What Is NVLink? And How Will It Make the World’s Fastest Computers Possible?

by Sumit Gupta

The numbers are big and so is the news. The U.S. Department of Energy today unveiled plans to build two GPU-powered supercomputers. Each will deliver at least 100 petaflops of compute performance.

And one – the Summit system at Oak Ridge National Laboratory, designed for open science – is expected to be 150 petaflops. That’s more than three times the peak speed of today’s fastest supercomputer.

These big machines will have big goals. Summit and Sierra, at the Lawrence Livermore National Laboratory, promise breakthroughs in energy efficiency, climate modeling, natural disaster prediction, safe nuclear material storage, and more. (For more, see our overview of the project.)

NVLINK: Big New Posibilities

The story behind the headlines: a key new technology we’re developing, called NVLink, will be the backbone of these supercomputers. NVLink will connect the machines’ processors – CPUs and GPUs – so they can exchange data 5 to 12 times faster.

It’s no secret that GPU accelerators now power many of the world’s fastest supercomputers. With thousands of computing cores in a single GPU chip, compared to tens of cores in a CPU, a GPU can process massive amounts of scientific data in a hurry. Roughly 10 times faster than a CPU.

While GPU performance has been increasing fast, the pipe that feeds data to GPUs has not kept up. Supercomputers today rely on a technology called PCI Express to connect GPUs to CPUs. That’s a technology you can find in the desktop and notebook computers you use right now. It’s fast, but not fast enough.

So, What Is NVLink?

NVLink, the world’s first high-speed GPU interconnect, offers a faster alternative. NVLink will let data move between GPUs and CPUs five to 12 times faster than they can today. Imagine what would happen to highway congestion in Los Angeles if the roads expanded from 4 lanes to 20.

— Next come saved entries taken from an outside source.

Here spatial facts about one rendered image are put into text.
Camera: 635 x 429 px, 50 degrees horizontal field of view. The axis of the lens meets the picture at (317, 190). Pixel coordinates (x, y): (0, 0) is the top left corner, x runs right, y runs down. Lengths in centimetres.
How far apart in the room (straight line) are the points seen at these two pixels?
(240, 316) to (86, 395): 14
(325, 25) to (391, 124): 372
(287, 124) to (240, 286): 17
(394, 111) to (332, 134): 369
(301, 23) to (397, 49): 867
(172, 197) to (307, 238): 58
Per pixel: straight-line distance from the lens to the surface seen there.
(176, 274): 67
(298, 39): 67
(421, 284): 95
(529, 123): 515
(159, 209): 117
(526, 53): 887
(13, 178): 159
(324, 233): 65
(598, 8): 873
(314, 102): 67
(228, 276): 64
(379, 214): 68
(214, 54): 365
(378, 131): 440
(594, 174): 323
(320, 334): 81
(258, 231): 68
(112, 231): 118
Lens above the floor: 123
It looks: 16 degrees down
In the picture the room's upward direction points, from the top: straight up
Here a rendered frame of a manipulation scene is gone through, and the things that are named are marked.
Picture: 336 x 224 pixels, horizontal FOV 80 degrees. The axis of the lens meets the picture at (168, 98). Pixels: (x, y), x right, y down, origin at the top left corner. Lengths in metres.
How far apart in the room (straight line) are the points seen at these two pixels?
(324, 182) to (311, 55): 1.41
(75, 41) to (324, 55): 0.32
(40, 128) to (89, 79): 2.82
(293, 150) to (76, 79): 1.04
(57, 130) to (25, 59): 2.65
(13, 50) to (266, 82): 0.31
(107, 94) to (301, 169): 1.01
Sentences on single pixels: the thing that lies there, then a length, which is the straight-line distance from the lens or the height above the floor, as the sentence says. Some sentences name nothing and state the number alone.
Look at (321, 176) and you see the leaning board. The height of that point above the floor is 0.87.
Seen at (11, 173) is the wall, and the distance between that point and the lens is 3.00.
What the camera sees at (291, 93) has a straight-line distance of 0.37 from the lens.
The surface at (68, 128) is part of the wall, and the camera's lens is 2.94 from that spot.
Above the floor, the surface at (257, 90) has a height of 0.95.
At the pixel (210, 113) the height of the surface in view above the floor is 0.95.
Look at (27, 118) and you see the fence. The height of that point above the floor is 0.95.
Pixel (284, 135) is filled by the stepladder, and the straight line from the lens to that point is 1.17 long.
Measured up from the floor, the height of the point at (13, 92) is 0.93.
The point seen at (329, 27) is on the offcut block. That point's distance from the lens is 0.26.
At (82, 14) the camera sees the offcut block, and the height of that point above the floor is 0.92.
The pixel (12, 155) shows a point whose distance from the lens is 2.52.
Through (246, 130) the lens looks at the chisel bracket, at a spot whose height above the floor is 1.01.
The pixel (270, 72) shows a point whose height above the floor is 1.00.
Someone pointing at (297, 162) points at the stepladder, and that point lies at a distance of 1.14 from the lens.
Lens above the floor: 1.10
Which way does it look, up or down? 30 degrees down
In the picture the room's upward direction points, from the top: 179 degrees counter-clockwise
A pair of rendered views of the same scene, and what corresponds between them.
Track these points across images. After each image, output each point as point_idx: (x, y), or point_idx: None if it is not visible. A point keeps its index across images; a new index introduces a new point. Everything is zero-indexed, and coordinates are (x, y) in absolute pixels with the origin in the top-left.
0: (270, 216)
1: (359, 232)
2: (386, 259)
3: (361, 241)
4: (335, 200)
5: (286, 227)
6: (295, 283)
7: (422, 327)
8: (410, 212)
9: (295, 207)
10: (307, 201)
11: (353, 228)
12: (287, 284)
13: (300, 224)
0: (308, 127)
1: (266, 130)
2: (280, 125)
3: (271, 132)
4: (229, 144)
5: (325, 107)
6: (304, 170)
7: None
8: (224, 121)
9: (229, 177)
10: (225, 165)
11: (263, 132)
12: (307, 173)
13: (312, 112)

That’s fast enough to let the GPU suck data from the CPU as quick as a CPU can get it from its own memory (see “How NVLink Will Enable Faster, Easier Multi-GPU Computing”).

There are other benefits, too. NVLink lets CPUs and GPUs connect in new ways to enable more flexibility in server design. NVLink is also much more energy efficient than PCI Express.

Text
NVLink lets data move between CPUs and GPUs five to 12 times faster than they can today.

This flexibility – and efficiency – will play a key role in Summit and Sierra. NVIDIA GPUs and IBM POWER CPUs, connected with the NVLink interconnect technology, will power both machines.

Summit and Sierra, in turn, are a step towards much larger, exascale computers. And NVLink is one of the technologies U.S. Department of Energy believes will get us there. Such a machine could crunch 1 quintillion floating-point operations per second, or a one followed by 18 zeros.

That’s a big number. And that means while today’s news is big, the biggest news is yet to come.